# INSTRUCTIONS TO FOLLOW:
Leave the pictures aside and give back every entry below word for word.

*** DATA SECTION

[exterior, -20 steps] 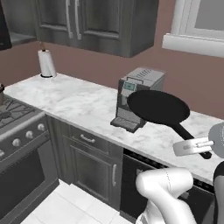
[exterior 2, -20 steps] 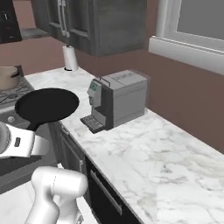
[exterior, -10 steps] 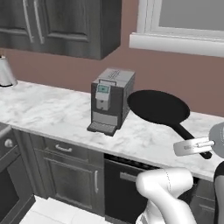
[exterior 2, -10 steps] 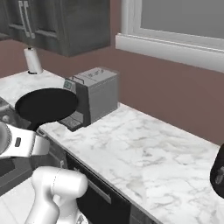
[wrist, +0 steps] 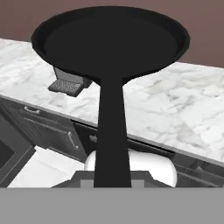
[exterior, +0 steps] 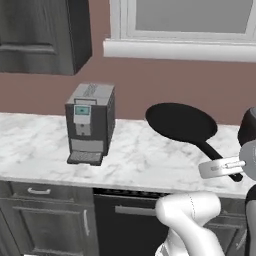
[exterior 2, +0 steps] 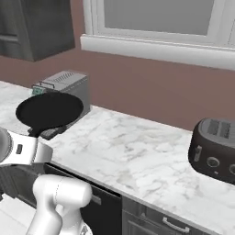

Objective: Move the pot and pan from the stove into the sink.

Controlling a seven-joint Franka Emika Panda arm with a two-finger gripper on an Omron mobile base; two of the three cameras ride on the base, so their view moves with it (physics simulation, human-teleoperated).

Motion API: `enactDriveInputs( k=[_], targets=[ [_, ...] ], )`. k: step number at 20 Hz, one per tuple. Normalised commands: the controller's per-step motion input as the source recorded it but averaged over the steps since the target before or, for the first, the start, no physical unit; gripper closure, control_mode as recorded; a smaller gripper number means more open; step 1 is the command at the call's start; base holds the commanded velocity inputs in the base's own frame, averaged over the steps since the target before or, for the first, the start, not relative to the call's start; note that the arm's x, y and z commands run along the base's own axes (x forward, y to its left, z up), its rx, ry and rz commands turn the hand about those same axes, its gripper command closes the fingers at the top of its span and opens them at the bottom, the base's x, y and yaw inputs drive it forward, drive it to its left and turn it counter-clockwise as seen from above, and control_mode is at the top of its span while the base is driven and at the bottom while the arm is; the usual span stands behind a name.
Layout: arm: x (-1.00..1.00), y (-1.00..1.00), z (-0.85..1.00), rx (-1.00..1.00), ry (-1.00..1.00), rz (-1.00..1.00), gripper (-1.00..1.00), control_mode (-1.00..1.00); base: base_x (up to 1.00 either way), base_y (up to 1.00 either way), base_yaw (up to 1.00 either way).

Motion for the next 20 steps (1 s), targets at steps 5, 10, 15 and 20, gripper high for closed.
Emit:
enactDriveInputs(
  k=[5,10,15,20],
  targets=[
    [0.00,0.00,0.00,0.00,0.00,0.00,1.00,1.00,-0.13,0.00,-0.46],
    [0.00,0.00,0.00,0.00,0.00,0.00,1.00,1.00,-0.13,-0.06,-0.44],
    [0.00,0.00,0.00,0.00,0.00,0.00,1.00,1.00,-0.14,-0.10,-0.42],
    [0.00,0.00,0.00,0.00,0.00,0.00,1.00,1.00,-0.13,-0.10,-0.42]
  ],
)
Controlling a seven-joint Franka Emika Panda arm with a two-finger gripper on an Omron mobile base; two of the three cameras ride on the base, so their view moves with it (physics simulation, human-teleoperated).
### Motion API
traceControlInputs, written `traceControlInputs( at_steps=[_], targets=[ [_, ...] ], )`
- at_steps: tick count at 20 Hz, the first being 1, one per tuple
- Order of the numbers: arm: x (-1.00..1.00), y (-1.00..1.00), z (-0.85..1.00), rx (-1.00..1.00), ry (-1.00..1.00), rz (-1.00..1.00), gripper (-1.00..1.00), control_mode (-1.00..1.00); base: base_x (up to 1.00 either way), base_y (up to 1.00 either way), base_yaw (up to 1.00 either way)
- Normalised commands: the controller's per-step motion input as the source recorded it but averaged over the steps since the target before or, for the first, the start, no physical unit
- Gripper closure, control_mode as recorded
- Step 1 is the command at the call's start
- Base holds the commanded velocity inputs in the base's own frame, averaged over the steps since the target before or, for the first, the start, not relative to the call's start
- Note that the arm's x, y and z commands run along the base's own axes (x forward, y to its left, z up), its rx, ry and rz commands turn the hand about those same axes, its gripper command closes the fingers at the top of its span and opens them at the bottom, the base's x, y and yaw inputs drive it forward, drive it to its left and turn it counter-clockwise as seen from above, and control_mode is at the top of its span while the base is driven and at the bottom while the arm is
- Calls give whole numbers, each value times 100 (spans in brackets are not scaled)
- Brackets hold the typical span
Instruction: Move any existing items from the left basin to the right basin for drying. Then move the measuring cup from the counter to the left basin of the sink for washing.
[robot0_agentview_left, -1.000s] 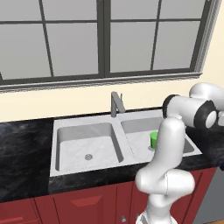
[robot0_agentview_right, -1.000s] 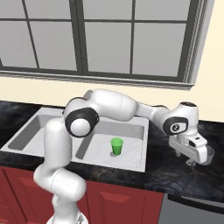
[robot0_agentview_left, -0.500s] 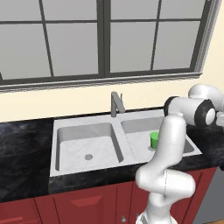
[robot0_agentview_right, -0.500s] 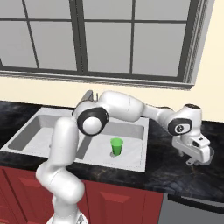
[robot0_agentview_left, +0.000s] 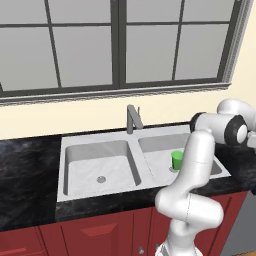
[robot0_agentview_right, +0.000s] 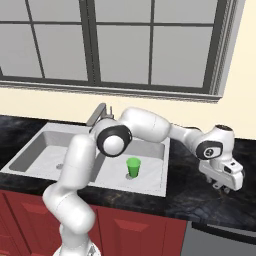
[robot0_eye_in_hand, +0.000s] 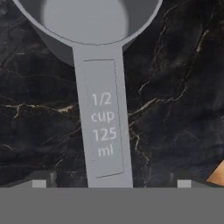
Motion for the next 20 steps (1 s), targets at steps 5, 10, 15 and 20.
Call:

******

# ANSWER FOR THE TASK:
[exterior, -20 steps] 
[exterior 2, -20 steps] 
[exterior, -10 steps] 
[exterior 2, -10 steps] 
[wrist, +0 steps] 
[exterior, +0 steps] 
[exterior 2, +0 steps] 

Objective: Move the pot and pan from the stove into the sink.

Controlling a seven-joint Franka Emika Panda arm with a two-finger gripper on an Omron mobile base; two of the three cameras ride on the base, so their view moves with it (physics simulation, human-teleoperated).

Motion API: `enactDriveInputs( k=[_], targets=[ [_, ...] ], )`. k: step number at 20 Hz, one per tuple. Normalised commands: the controller's per-step motion input as the source recorded it but averaged over the steps since the target before or, for the first, the start, no physical unit; gripper closure, control_mode as recorded; a smaller gripper number means more open; step 1 is the command at the call's start; base holds the commanded velocity inputs in the base's own frame, averaged over the steps since the target before or, for the first, the start, not relative to the call's start; note that the arm's x, y and z commands run along the base's own axes (x forward, y to its left, z up), its rx, ry and rz commands turn the hand about those same axes, its gripper command closes the fingers at the top of its span and opens them at the bottom, the base's x, y and yaw inputs drive it forward, drive it to its left and turn it counter-clockwise as seen from above, and control_mode is at the top of its span while the base is driven and at the bottom while the arm is; the usual span stands behind a name.
Layout: arm: x (-1.00..1.00), y (-1.00..1.00), z (-0.85..1.00), rx (-1.00..1.00), ry (-1.00..1.00), rz (-1.00..1.00), gripper (-1.00..1.00), control_mode (-1.00..1.00); base: base_x (up to 1.00 either way), base_y (up to 1.00 either way), base_yaw (up to 1.00 either way).

Motion for the next 20 steps (1 s), targets at steps 5, 10, 15 and 20, gripper high for closed.
Emit:
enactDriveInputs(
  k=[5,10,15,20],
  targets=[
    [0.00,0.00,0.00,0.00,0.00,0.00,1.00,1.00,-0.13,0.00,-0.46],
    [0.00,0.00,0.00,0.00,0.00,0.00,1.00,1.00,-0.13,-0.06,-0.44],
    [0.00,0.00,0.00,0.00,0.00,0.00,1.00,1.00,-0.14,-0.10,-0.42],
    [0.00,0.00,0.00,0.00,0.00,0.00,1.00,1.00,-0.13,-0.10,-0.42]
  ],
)
Controlling a seven-joint Franka Emika Panda arm with a two-finger gripper on an Omron mobile base; two of the three cameras ride on the base, so their view moves with it (physics simulation, human-teleoperated).
### Motion API
traceControlInputs, written `traceControlInputs( at_steps=[_], targets=[ [_, ...] ], )`
- at_steps: tick count at 20 Hz, the first being 1, one per tuple
- Order of the numbers: arm: x (-1.00..1.00), y (-1.00..1.00), z (-0.85..1.00), rx (-1.00..1.00), ry (-1.00..1.00), rz (-1.00..1.00), gripper (-1.00..1.00), control_mode (-1.00..1.00); base: base_x (up to 1.00 either way), base_y (up to 1.00 either way), base_yaw (up to 1.00 either way)
- Normalised commands: the controller's per-step motion input as the source recorded it but averaged over the steps since the target before or, for the first, the start, no physical unit
- Gripper closure, control_mode as recorded
- Step 1 is the command at the call's start
- Base holds the commanded velocity inputs in the base's own frame, averaged over the steps since the target before or, for the first, the start, not relative to the call's start
- Note that the arm's x, y and z commands run along the base's own axes (x forward, y to its left, z up), its rx, ry and rz commands turn the hand about those same axes, its gripper command closes the fingers at the top of its span and opens them at the bottom, the base's x, y and yaw inputs drive it forward, drive it to its left and turn it counter-clockwise as seen from above, and control_mode is at the top of its span while the base is driven and at the bottom while the arm is
- Calls give whole numbers, each value times 100 (spans in brackets are not scaled)
- Brackets hold the typical span
Instruction: Move any existing items from the left basin to the right basin for drying. Then move the measuring cup from the counter to the left basin of the sink for washing.
[robot0_agentview_left, -1.000s] 
[robot0_agentview_right, -1.000s] 
[robot0_agentview_left, -0.500s] 
[robot0_agentview_right, -0.500s] 
[robot0_agentview_left, +0.000s] 
[robot0_agentview_right, +0.000s] 
[robot0_eye_in_hand, +0.000s] 
Motion for the next 20 steps (1 s), targets at steps 5, 10, 15 and 20.
Call:

That concludes the answer to the exercise.